THE PROBLEM: Pick out the lines below with "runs" and list them.

MATERIAL FOR THIS EXERCISE:
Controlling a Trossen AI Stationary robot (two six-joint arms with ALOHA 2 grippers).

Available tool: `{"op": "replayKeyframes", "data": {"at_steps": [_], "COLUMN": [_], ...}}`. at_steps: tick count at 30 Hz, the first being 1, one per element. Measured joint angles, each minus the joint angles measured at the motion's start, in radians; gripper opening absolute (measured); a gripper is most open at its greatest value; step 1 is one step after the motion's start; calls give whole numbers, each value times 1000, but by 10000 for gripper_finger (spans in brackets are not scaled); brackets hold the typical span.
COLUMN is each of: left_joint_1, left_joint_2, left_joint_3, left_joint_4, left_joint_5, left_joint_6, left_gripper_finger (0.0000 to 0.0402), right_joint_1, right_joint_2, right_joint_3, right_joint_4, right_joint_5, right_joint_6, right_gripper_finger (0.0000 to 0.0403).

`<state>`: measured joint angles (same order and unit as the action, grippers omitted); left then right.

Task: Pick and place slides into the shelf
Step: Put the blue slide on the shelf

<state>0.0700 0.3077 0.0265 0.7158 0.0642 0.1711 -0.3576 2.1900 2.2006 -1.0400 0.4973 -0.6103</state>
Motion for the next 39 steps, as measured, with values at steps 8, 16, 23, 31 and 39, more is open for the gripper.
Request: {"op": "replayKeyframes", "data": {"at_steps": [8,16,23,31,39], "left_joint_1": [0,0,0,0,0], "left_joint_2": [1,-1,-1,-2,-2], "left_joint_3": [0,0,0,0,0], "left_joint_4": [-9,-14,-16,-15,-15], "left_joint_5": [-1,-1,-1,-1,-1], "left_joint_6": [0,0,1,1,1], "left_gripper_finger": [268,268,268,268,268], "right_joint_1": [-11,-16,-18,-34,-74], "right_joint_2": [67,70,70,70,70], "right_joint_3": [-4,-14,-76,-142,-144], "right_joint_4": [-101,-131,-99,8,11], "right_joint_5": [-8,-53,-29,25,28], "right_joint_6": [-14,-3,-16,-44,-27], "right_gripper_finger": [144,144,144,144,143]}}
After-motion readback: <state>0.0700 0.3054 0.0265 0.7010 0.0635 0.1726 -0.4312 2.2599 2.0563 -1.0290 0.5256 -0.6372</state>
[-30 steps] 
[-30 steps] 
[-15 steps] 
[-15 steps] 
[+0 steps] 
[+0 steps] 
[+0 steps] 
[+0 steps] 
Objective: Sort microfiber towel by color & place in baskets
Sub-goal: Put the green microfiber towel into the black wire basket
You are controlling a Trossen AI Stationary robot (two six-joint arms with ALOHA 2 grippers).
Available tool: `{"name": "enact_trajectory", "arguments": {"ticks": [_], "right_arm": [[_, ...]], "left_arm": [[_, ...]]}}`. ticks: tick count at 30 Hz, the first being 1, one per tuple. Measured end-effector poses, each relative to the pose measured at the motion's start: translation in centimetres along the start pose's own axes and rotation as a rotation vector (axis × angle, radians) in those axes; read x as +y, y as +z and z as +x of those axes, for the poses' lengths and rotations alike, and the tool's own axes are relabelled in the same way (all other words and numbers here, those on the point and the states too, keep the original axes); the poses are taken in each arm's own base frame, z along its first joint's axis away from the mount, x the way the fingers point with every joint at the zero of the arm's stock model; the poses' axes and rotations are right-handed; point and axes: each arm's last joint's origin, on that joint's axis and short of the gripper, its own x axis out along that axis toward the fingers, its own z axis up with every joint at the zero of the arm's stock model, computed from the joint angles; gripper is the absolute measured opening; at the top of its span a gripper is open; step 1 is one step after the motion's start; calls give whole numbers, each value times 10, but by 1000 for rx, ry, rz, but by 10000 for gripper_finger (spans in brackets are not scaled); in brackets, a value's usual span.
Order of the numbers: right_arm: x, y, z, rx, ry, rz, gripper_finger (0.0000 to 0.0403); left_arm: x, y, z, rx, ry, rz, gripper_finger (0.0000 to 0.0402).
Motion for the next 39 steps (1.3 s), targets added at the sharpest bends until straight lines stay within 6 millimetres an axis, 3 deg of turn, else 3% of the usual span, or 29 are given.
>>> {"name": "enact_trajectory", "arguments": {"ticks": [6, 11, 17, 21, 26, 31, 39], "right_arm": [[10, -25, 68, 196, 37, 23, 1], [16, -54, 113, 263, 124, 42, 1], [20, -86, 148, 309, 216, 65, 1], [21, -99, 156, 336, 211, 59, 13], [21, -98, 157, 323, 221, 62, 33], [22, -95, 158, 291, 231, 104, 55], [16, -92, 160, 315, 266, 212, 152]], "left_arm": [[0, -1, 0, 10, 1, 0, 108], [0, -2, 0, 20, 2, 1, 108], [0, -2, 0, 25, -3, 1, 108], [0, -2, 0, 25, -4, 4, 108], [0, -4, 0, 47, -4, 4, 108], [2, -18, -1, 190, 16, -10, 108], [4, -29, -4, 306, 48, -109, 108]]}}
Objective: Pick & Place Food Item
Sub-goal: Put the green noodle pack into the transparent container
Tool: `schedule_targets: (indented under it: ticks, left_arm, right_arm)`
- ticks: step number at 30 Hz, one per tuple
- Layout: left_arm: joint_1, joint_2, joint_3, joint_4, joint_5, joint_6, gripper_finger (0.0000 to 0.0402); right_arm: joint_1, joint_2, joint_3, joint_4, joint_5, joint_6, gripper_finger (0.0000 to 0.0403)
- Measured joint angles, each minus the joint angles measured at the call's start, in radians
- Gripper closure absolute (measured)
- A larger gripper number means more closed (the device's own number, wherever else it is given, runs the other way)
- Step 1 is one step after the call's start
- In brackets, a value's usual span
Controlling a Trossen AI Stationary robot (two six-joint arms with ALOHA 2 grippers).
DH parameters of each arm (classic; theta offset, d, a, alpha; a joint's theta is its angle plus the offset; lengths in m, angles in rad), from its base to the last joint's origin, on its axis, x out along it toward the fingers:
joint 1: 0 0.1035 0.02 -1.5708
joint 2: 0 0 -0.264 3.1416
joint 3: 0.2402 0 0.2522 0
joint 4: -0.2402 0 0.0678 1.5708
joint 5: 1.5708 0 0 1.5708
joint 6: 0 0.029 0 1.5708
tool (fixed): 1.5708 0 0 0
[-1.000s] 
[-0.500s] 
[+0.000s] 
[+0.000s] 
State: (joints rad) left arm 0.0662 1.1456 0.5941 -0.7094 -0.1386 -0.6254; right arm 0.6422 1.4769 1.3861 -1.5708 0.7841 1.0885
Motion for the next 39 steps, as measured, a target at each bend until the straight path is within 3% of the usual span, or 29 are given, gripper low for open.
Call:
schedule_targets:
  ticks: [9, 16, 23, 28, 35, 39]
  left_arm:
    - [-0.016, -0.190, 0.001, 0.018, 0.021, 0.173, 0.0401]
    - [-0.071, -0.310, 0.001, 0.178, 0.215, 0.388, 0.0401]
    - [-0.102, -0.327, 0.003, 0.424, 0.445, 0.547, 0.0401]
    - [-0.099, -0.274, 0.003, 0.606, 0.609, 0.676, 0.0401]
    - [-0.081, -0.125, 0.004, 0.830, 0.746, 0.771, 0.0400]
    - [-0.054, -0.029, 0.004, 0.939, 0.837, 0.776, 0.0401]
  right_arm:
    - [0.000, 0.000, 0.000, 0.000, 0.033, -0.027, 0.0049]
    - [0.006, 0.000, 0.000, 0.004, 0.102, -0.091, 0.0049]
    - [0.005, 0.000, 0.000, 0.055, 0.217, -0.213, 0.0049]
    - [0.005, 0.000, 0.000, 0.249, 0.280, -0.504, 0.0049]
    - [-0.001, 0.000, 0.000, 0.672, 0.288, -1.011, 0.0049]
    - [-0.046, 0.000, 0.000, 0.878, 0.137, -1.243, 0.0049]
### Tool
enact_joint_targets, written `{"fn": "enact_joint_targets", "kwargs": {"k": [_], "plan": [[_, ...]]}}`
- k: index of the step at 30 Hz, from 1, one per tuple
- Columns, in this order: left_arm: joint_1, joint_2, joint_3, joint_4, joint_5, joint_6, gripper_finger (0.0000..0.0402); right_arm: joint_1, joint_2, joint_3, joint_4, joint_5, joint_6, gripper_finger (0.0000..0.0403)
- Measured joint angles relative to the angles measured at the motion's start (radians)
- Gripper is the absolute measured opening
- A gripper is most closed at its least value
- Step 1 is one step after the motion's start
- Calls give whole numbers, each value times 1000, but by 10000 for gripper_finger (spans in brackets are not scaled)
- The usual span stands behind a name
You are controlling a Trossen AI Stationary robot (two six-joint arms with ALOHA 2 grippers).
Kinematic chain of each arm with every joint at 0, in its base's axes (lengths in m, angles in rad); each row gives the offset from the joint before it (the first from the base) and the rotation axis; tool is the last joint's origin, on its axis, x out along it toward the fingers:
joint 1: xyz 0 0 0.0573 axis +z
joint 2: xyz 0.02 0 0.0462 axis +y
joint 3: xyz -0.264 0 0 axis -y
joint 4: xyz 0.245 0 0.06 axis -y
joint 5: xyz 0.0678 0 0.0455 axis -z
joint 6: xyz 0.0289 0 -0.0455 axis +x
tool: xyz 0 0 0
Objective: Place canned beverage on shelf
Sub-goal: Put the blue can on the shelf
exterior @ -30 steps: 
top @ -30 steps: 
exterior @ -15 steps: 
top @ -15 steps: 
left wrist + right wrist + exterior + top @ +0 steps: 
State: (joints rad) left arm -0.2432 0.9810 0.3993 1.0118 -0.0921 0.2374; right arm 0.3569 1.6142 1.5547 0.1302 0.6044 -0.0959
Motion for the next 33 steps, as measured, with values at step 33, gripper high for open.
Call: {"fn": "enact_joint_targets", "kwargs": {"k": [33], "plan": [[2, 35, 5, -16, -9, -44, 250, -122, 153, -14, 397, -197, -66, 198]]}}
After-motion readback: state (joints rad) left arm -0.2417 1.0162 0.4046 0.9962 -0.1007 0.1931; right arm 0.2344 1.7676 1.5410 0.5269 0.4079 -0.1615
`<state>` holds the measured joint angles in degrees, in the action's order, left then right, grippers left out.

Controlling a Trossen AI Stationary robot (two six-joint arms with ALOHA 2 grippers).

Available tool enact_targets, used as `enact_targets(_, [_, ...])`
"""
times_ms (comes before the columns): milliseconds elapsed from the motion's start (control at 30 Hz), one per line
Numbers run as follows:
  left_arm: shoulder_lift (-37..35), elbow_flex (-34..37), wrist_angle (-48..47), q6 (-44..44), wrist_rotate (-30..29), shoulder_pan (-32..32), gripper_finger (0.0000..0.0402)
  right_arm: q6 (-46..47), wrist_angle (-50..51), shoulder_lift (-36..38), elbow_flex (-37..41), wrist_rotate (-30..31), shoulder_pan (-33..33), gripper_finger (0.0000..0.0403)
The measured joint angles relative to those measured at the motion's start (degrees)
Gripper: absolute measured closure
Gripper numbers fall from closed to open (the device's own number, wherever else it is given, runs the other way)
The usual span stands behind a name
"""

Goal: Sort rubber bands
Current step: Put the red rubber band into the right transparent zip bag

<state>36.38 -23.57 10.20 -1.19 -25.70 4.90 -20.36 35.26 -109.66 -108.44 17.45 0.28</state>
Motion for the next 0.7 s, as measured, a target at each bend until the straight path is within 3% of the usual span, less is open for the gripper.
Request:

WRITTEN SOLUTION:
- A larger gripper number means more closed (the device's own number, wherever else it is given, runs the other way)
Gripper numbers fall from closed to open (the device's own number, wherever else it is given, runs the other way)

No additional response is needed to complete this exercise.